§ What the task requires
A word-for-word transcription of all the data is required.

§ Source material
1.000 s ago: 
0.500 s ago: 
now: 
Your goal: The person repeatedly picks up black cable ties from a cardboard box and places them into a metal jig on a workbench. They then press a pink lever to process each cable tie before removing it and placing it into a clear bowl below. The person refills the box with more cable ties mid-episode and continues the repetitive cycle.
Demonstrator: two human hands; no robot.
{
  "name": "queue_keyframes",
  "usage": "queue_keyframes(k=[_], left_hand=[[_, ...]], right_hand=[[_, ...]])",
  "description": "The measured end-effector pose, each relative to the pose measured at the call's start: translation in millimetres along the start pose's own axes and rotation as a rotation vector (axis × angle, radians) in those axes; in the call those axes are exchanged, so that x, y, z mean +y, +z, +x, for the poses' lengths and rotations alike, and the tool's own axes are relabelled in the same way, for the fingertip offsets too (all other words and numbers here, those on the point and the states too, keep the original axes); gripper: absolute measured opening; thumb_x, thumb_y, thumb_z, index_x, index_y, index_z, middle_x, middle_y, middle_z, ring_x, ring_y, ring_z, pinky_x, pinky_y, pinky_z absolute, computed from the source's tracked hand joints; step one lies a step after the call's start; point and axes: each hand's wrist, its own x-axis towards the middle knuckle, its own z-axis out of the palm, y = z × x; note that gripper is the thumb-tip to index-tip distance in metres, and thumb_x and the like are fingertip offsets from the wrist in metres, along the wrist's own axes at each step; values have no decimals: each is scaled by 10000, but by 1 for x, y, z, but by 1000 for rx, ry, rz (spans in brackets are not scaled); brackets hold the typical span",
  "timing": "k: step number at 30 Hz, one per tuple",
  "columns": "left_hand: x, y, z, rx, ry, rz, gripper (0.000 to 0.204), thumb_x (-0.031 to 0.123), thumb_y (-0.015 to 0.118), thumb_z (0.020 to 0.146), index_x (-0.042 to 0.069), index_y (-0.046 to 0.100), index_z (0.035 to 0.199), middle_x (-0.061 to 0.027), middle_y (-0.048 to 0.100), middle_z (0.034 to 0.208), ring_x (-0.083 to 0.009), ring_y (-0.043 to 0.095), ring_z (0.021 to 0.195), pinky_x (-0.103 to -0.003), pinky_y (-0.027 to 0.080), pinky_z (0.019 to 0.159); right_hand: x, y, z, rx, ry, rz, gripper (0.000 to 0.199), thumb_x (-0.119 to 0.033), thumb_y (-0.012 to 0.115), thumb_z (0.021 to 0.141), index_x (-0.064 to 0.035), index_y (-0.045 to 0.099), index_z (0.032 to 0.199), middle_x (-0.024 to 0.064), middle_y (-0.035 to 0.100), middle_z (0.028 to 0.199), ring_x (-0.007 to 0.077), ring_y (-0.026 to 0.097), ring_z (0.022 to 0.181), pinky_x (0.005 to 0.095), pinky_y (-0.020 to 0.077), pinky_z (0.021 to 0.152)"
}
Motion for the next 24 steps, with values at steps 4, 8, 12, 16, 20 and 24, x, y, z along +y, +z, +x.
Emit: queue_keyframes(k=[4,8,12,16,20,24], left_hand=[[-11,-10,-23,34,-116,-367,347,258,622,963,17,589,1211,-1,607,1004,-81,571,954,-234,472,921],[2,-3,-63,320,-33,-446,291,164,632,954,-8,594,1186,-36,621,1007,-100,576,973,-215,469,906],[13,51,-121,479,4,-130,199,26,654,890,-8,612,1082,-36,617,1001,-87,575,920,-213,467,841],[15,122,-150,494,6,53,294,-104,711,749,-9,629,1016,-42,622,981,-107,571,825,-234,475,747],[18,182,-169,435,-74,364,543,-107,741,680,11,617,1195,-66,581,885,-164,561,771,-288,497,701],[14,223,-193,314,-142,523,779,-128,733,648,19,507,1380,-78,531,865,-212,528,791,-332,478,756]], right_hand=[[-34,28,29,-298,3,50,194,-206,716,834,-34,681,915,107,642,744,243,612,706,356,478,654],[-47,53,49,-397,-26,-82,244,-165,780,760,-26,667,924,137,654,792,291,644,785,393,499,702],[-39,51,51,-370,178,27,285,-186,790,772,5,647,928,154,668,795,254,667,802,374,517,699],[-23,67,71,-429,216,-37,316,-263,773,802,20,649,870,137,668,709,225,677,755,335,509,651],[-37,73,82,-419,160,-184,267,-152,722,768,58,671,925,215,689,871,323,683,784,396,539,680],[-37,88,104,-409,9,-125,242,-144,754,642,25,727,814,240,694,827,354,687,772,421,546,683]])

§ Response to this task
1.000 s ago: 
0.500 s ago: 
now: 
Your goal: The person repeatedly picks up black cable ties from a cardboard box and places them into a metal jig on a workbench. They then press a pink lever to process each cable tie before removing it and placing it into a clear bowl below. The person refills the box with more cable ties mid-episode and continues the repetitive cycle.
Demonstrator: two human hands; no robot.
{
  "name": "queue_keyframes",
  "usage": "queue_keyframes(k=[_], left_hand=[[_, ...]], right_hand=[[_, ...]])",
  "description": "The measured end-effector pose, each relative to the pose measured at the call's start: translation in millimetres along the start pose's own axes and rotation as a rotation vector (axis × angle, radians) in those axes; in the call those axes are exchanged, so that x, y, z mean +y, +z, +x, for the poses' lengths and rotations alike, and the tool's own axes are relabelled in the same way, for the fingertip offsets too (all other words and numbers here, those on the point and the states too, keep the original axes); gripper: absolute measured opening; thumb_x, thumb_y, thumb_z, index_x, index_y, index_z, middle_x, middle_y, middle_z, ring_x, ring_y, ring_z, pinky_x, pinky_y, pinky_z absolute, computed from the source's tracked hand joints; step one lies a step after the call's start; point and axes: each hand's wrist, its own x-axis towards the middle knuckle, its own z-axis out of the palm, y = z × x; note that gripper is the thumb-tip to index-tip distance in metres, and thumb_x and the like are fingertip offsets from the wrist in metres, along the wrist's own axes at each step; values have no decimals: each is scaled by 10000, but by 1 for x, y, z, but by 1000 for rx, ry, rz (spans in brackets are not scaled); brackets hold the typical span",
  "timing": "k: step number at 30 Hz, one per tuple",
  "columns": "left_hand: x, y, z, rx, ry, rz, gripper (0.000 to 0.204), thumb_x (-0.031 to 0.123), thumb_y (-0.015 to 0.118), thumb_z (0.020 to 0.146), index_x (-0.042 to 0.069), index_y (-0.046 to 0.100), index_z (0.035 to 0.199), middle_x (-0.061 to 0.027), middle_y (-0.048 to 0.100), middle_z (0.034 to 0.208), ring_x (-0.083 to 0.009), ring_y (-0.043 to 0.095), ring_z (0.021 to 0.195), pinky_x (-0.103 to -0.003), pinky_y (-0.027 to 0.080), pinky_z (0.019 to 0.159); right_hand: x, y, z, rx, ry, rz, gripper (0.000 to 0.199), thumb_x (-0.119 to 0.033), thumb_y (-0.012 to 0.115), thumb_z (0.021 to 0.141), index_x (-0.064 to 0.035), index_y (-0.045 to 0.099), index_z (0.032 to 0.199), middle_x (-0.024 to 0.064), middle_y (-0.035 to 0.100), middle_z (0.028 to 0.199), ring_x (-0.007 to 0.077), ring_y (-0.026 to 0.097), ring_z (0.022 to 0.181), pinky_x (0.005 to 0.095), pinky_y (-0.020 to 0.077), pinky_z (0.021 to 0.152)"
}
Motion for the next 24 steps, with values at steps 4, 8, 12, 16, 20 and 24, x, y, z along +y, +z, +x.
Emit: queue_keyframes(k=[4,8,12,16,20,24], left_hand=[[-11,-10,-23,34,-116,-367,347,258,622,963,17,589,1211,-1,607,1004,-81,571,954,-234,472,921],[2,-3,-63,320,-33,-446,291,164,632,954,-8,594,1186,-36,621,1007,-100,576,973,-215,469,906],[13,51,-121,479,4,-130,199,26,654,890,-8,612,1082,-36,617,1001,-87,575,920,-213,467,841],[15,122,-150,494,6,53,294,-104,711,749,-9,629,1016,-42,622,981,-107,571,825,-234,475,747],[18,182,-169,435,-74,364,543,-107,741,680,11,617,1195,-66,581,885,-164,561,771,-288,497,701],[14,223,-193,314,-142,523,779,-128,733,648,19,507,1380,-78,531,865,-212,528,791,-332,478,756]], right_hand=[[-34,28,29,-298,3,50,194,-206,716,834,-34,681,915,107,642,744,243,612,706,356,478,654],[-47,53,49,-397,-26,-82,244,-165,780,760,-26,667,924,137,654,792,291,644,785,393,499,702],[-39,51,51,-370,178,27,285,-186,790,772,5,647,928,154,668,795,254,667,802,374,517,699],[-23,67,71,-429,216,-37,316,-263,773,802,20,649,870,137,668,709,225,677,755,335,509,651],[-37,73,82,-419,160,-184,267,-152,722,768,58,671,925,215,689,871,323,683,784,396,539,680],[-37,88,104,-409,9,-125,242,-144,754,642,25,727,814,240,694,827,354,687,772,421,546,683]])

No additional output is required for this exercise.